Movies2011-8-19By: Classical Staff

August 19, 2011
By Marc Glassman

One Day
Lone Scherfig, director
David Nicholls, script based on his novel
Starring: Anne Hathaway (Emma), Jim Sturgess (Dexter), Patricia Clarkson (Alison, Dex’s mom), Romola Garai (Sylvie, Dex’s first wife), Rafe Spall (Ian)

Emma and Dexter almost fall in love on St. Swithun’s Day, July 15, 1988. The two are celebrating their graduation from Edinburgh with other friends when chance throws them together at the end of a drunken evening of revels. They almost start an affair that night and later in the day. But they don’t–and instead become the best of friends.

The film’s quirky narrative device is set: we follow them for the next two decades on successive St. Swithun’s Days. Dex, the handsome, somewhat superficial lad, sleeps with beautiful women and rises to almost immediate acclaim as a TV presenter. Em, the slightly gawky and awkward one, works in restaurants until she gradually finds herself as a writer. The two spar, have dinners with each other and remain–more or less–confidants and friends through good times and bad.

It’s obvious that Emma is in love with Dexter but she does allow herself a long affair with the inappropriate ‘non-comic’ Ian. Dexter marries Sylvie as his career hits a downturn; it gets worse when she dumps him for another, more successful, Edinburgh grad.

We know what happens next, don’t we? Aren’t Em and Dex meant for each other?

One Day does allow for one last twist of fate–after all, this isn’t just a romance, it’s a melodrama–but even that unique touch doesn’t seem all that surprising. No one will go to this film expecting the unexpected. One Day is about one thing: the chemistry between Jim Sturgess and Anne Hathaway as Dex and Em.

Does it work? The two are good but the fates haven’t smiled on this film.

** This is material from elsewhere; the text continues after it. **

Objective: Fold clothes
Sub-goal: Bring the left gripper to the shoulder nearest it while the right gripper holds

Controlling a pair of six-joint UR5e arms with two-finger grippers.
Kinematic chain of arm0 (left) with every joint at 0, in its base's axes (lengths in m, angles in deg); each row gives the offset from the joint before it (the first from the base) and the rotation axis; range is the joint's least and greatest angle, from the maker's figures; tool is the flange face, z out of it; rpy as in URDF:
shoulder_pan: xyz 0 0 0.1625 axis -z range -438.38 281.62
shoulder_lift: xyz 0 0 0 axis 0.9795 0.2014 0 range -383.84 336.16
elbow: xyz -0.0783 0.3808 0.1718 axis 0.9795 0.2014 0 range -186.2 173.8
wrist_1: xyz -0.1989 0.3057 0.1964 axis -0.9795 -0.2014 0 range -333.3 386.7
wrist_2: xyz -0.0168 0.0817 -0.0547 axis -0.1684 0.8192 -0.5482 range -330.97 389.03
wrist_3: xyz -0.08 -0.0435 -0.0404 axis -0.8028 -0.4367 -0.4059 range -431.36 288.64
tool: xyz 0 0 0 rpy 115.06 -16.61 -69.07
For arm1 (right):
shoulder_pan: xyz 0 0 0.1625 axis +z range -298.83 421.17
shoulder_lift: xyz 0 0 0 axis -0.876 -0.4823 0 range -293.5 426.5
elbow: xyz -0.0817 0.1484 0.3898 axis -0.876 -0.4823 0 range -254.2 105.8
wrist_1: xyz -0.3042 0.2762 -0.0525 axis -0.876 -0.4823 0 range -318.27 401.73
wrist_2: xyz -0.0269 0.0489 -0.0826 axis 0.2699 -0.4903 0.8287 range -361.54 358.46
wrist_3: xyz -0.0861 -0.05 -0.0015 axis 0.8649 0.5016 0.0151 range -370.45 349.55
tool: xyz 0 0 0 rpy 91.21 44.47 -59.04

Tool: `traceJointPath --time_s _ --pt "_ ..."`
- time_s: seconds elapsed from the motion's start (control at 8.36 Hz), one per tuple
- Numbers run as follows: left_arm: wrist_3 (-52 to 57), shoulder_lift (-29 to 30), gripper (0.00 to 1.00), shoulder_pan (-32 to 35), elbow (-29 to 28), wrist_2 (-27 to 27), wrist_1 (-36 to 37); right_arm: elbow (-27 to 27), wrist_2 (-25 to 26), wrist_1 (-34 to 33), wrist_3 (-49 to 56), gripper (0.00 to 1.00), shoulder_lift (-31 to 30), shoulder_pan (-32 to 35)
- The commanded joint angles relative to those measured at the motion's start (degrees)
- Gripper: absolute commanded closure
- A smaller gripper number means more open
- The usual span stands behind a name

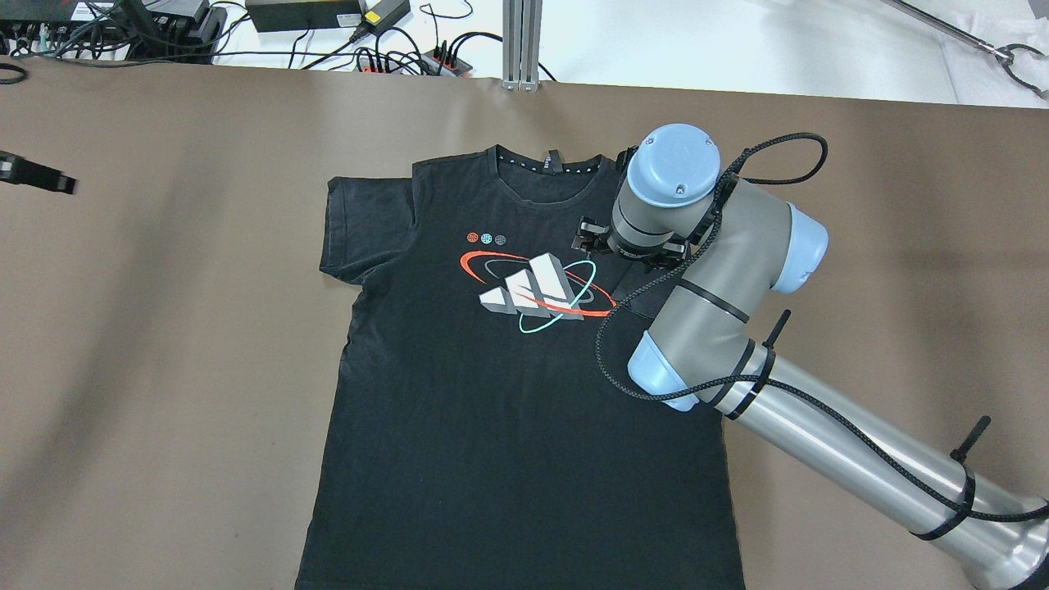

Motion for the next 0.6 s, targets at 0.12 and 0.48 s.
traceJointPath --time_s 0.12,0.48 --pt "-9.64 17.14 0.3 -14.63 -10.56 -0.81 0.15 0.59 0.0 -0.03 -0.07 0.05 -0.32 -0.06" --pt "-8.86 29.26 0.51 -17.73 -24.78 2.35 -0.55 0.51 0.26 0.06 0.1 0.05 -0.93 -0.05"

Just like the scenario, we are never completely persuaded that anything can–or should–happen romantically between the two. True, she gives him depth and he gives her sex, but the story and the characters in One Day suffer from a lack of soul.

Just as in his other film Starter for Ten, writer David Nicholls seems overly enamoured with lads and their lasses. And Nicholls’ lads are very much in the Tony Blair/Hugh Grant mold: good looking boyish men who promise much and deliver little. It makes the women–Hathaway here and Rebecca Hall in the earlier film–a bit suspect, too. Why would these lovely women waste their time with these men? Apart from the sex, of course.

Saddest of all is that the wonderful Lone Scherfig–of An Education and Italian For Beginners acclaim–has settled for this script. She’s a wonderful director and one can only hope that next time, she’ll find a story more worthy of her talents.

Please don’t misunderstand: One Day is OK; it’s just that it could have been so much more.